Arbeláez centra su trabajo en las pequeñas historias de un
grupo de niños campesinos, apasionados por el fútbol. Ha construido tres
arquetipos, excelentemente representados por actores infantiles naturales.
Manuel es la figura del niño que sueña, que es dulce, atento, enamorado y
servicial. Joaquín es el mayor de todos, un líder a ratos pernicioso, a ratos
manipulador, a veces inspirador. Poca Luz, un niño albino, es la víctima, que
sufre las burlas de sus compañeros, aunque con serena inteligencia e
impresionante paciencia. El fútbol los apasiona a todos, un fútbol de vereda,
atropellado, campesino.
En medio de las historias, el balón es el hilo
conductor. Un objeto que simboliza el amor de los padres, el orgullo y la
capacidad de servicio de Manuel, la envidia admirada de los compañeros, la unión
y la desunión del grupo. Con maestría, Arbeláez lo asocia con los campos minados
de Colombia, sembrados de minas "quiebrapatas" por pretendidos ejércitos del
pueblo. El director y guionista convierte al balón, perdido en medio de un campo
minado, en símbolo de valentía, de sagacidad, de creatividad y de impotencia, y
con ello construye poderosas metáforas: un niño hará hasta lo imposible por
jugar, por vivir, por buscar su autoestima, aunque en ello le vaya arriesgar su
propia vida.
Evidentemente, Arbeláez es un maestro de los símbolos. Las
gafas del niño albino Poca Luz son la imagen de la ternura y de la dependencia,
de la frágil modernidad que se acerca y que se aleja de los campos montañeros.

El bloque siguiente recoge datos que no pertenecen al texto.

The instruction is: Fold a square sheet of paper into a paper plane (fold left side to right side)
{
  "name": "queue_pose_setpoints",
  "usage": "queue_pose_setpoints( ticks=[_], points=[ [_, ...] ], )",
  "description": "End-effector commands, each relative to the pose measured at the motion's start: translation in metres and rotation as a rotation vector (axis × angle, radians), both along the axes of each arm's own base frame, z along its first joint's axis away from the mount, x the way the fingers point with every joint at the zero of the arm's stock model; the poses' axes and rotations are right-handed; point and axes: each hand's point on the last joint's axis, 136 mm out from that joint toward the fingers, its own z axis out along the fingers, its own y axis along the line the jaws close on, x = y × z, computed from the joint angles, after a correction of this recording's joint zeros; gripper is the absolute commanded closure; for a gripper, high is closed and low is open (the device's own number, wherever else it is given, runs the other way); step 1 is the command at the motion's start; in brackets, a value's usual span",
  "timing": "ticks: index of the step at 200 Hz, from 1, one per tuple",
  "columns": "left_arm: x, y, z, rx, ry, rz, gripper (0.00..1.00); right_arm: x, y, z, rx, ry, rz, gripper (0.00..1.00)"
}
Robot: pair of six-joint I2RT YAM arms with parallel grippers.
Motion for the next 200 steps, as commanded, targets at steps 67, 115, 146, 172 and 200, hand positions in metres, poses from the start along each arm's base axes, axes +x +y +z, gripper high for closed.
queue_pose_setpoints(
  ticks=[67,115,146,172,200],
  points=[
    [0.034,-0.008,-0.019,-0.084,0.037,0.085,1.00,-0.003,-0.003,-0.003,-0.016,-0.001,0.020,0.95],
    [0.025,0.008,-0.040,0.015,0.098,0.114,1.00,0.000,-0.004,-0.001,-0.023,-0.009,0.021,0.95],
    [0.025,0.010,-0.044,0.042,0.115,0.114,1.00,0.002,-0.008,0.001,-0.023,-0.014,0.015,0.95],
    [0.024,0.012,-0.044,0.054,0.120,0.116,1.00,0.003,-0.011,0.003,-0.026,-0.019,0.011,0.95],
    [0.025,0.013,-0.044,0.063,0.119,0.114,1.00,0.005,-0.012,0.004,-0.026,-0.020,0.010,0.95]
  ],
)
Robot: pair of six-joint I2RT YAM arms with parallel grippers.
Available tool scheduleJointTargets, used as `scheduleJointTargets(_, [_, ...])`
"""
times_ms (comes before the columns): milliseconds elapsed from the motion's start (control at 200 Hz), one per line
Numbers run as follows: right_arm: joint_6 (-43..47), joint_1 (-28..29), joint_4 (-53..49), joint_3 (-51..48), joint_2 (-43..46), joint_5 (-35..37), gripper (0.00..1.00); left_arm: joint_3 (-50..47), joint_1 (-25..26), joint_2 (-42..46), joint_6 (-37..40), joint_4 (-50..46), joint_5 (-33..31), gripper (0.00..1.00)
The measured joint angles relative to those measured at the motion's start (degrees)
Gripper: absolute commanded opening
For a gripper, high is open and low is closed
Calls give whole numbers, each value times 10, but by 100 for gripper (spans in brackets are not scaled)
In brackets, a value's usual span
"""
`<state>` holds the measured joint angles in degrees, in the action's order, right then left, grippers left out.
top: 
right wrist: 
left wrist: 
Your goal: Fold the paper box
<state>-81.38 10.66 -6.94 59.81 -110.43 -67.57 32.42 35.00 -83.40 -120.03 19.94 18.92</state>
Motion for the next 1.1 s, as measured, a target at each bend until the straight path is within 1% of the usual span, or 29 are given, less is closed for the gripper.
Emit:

La cancha de fútbol y su portería son representaciones de la felicidad y triunfo
infantiles, donde se ganan y se pierden épicas batalla, donde se aprende la
estrategia. El campo minado es el símbolo del atropello de los adultos contra la
inocencia y el futuro de los niños, especialmente si los violentos se atreven a
minar los alrededores de la cancha de una escuela campesina. Los lápices de
colores son los regalos de amor, las llaves que abren los sueños infantiles.
Una película como esta se va a quedar en la mente como lo hacen muchas
de las buenas películas, por escenas memorables e impactantes: Poca Luz
atormentado por sus compañeros, que le dicen que los albinos no llegan a viejos,
o cuando, manipulado por sus compañeros, lo llevan al campo minado a rescatar el
balón, suspendido de unos lazos, en una escena de valentía, tristeza, horror y
compasión. Joaquín y Manuel, en un marco de balas de combate, viven una imagen
anecdótica, de museo, del conflicto, como si se estuviera reflejando el deseo
nacional de que toda la violencia es apenas un recuerdo histórico, tal como
sucede con las viejas armaduras de museo de la Edad Media europea. La joven
maestra con la cara entre sus manos, llorando de tristeza y de desesperanza. Los
padres de Manuel vencidos por el conflicto personal, por las obtusas guerras y
los invencibles miedos, arrastrados hacia la violencia familiar, mientras el
niño se aleja impotente.
Los colores de la montaña ha ganado el premio de
Cine en Construcción en Toulouse, Francia; el premio Kutxa al nuevo director en
San Sebastián y el premio Espiga de Plata en el Festival Internacional de Cine
Debutante "Spirit of Fire" de Rusia. Ha sido seleccionada en diversos
festivales, como los de Estocolmo, Cartagena, Friburg, Roma y
Chicago.
Pienso que es una película que conviene ver y degustar, no
solamente para aproximarse a las complejas realidades colombianas, sino a las
complejidades mismas del alma humana, para recuperar como espectadores esas
miradas iluminadas de niño, que ve los colores de la montaña y se atreve a
pintarlos sobre las huellas de la violencia.